At the same time, even with a larger data set, outrageously extreme values, such as changing the 17 to a 160,000,000 will still make a huge difference in the value of the mean. Even with our 1000 element set, changing the one item to 160,000,000 will change the sum of all values to 160,007,983, and that makes the mean be 160,007,983/1000 or 160,007.983, quite a change from the original value of 8.

Attention should be paid to outrageously extreme values. Looking at the mean wealth of people staying at a particular hotel on a particular night would certainly be affected by a Bill Gates visit, even if the hotel had 500-guests. However, looking at the mean height of guests at that same 500-guest hotel, the mean would be changed by a visit from an NBA team, but it would not be changed by that much. The NBA players are much taller than the other guests, but they are not outrageously taller.

For data sets with a large number of items, and where outrageously extreme values are not possible, it is hard to change the mean of the data set by adding or changing a small percentage of the values. For example, let us say that there are 10,000 registered students at Washtenaw Community College, and that the mean age of those students is 28.5 years. Assuming we are not going to change those 10,000 students, how many 18-year-old students (additional new high school graduates) would WCC need to enroll in order to bring the mean age down to 25? The answer is 5,000 new, additional 18-year-old students would have to be enrolled. [The actual calculation of this is left as an exercise.] WCC would need a 50% increase in enrollment, all 18 year olds, in order to lower the mean age by 3.5 years.

The Median

To find the median of a data set we need to sort the values and find the middle value. We cannot sort something if it does not have an order. Of course our numbers have an order. We can always sort a set of numbers. Ordinal, interval, and ratio measurements use the numbers to reflect the order of the underlying data. Therefore, it is appropriate to look at the median of ordinal, interval, and ratio measurements. Nominal measurements merely assign numbers as names. There is no order to the underlying data. Therefore, even though we could sort the numbers used in a nominal measure, it is not appropriate to do so, and it is inappropriate to talk about the median of nominal measures.

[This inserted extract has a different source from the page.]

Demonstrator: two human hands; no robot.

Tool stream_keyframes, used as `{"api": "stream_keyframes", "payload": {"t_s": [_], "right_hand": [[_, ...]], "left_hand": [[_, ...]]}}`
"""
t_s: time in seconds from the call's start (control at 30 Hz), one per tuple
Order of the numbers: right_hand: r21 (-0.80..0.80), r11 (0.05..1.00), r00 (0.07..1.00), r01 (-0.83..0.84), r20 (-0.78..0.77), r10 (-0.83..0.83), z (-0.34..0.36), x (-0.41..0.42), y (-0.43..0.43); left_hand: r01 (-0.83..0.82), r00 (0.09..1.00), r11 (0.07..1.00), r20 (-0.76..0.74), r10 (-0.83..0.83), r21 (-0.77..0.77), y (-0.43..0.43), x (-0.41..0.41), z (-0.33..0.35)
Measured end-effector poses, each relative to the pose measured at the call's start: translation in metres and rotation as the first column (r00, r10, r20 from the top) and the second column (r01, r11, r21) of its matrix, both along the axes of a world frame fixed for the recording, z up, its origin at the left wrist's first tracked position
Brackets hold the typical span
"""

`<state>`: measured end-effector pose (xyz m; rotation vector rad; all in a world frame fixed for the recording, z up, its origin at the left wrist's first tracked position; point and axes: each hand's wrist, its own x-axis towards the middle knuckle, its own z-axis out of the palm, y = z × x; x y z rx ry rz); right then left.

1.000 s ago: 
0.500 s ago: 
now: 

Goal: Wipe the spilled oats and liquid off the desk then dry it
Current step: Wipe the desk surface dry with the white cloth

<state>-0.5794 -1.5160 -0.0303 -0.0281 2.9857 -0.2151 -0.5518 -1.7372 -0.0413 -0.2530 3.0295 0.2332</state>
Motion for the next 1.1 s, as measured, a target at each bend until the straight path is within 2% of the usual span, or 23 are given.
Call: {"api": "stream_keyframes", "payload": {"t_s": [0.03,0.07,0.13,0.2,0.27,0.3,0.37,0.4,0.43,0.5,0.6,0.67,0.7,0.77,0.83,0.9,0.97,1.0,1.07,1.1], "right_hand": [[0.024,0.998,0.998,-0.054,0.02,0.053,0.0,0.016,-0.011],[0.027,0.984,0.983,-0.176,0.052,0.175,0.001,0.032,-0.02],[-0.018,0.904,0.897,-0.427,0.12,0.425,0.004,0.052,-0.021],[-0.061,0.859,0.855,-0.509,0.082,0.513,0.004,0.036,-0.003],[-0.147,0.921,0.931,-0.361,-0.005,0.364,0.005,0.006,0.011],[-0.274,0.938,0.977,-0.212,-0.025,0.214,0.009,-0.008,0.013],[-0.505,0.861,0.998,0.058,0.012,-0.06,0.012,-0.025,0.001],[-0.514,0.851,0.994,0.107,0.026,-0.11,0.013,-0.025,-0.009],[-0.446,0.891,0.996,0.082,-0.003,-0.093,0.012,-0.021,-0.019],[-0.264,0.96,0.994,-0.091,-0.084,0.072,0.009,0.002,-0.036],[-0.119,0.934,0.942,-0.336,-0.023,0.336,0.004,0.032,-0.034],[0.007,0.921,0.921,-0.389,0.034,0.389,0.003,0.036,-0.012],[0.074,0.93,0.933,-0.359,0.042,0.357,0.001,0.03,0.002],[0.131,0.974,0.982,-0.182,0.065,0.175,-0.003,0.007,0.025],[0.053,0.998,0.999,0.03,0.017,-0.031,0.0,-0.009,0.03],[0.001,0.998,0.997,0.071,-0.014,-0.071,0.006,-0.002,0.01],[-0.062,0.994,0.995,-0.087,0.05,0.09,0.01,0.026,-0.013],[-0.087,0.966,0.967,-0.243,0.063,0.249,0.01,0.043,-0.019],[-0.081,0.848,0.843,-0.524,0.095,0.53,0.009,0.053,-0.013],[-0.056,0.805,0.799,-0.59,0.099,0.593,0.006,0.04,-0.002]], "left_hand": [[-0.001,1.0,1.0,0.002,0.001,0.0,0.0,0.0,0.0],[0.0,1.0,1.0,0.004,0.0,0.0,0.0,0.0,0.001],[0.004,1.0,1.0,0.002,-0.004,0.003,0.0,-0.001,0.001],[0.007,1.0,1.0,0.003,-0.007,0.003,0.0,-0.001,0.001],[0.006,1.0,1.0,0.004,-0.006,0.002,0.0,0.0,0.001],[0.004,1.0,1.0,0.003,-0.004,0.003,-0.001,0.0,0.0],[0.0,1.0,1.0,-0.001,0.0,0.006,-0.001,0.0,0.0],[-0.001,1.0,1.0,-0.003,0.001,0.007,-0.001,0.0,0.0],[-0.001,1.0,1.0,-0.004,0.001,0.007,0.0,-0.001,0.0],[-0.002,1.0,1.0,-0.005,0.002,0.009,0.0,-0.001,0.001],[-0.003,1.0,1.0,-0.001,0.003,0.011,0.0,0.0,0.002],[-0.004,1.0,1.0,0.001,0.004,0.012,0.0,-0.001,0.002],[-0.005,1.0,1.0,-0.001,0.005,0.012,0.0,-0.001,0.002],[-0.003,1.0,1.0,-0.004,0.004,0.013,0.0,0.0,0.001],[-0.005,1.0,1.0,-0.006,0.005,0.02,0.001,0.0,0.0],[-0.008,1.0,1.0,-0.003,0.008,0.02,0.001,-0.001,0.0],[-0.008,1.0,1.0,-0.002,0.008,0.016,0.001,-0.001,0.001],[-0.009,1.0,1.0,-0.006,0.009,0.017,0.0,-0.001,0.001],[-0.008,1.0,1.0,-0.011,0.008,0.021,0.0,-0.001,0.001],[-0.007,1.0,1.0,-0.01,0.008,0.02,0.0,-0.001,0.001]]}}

The 11 number data set that we have been using as an example is:

8, 7, 15, 4, 17, 6, 4, 5, 7, 8, 7 We never stated the kind of measurements that were behind this set of numbers. If these are nominal measures then we should not use the example data set to demonstrate finding the median. If, however, these 11 values represent ordinal, interval, or ratio measures then we can use the example to find a median. We sort these values as 4, 4, 5, 6, 7, 7, 7, 8, 8, 15, 17 and then we find the middle term, the 6^th one from either end, and we identify that item as being the median. Note that there are just as many values that are to the left of the median in the sorted list as there are to the right of the median value.

It was convenient to have an odd number of items in our example. With an odd number of items there is always a middle term. What do we do when we have an even number of items? What if we remove the first three from our old list and look at the remaining list of 8 items:

4, 17, 6, 4, 5, 7, 8, 7 Those items sort to 4, 4, 5, 6, 7, 7, 8, 17 We note that there is no middle item. We have a rule to take care of this case. The rule tells us to find the two middle items, find their mean, and then use the mean of those two middle items as the median. In our short example we have 4, 4, 5, 6, 7, 7, 8, 17 and (6+7)/2 = 6.5. Therefore, the median is 6.5. Note that for this data the median turned out to be a value that was not even in the set of data values.

Before we go any further, let us develop a method for calculating the position of the middle item or items. Let us say that we have an odd number of values, which we will call n. We know that n is an odd number. Therefore, n+1 is an even number, which means that n+1 is evenly divisible by 2. In fact, if n is odd then (n+1)/2 is the item number of the middle term in the sorted list. In our earlier example, when we had 11 items in the list, the middle term was (11+1)/2 or the 6^th item in the sorted list. The 6^th item has 5 items to its left and 5 items to its right.

On the other hand, if we have an even number of items then we need the item numbers of the two middle terms. If the number of items is n, and n is even, then n is evenly divisible by 2, and the two middle terms will be items n/2 and (n/2)+1. In our example of 8 items, the two middle items are 8/2 (the 4^th) and (8/2)+1 (the 5^th) items in the sorted list. Remember that once we find the two middle terms, the median is the mean of those two values.

In the 8-item example given above, the median turned out to be 6.5, a value that was not one of the values in the original list. This happens often in math class and test problems, but rarely in the real world where we have much larger data sets. With a large data set with an even number of items each item tends to appear many times. Most of the time with large data sets the two middle items will have the same value. In that case, the median is the mean of those two values, which is the same value.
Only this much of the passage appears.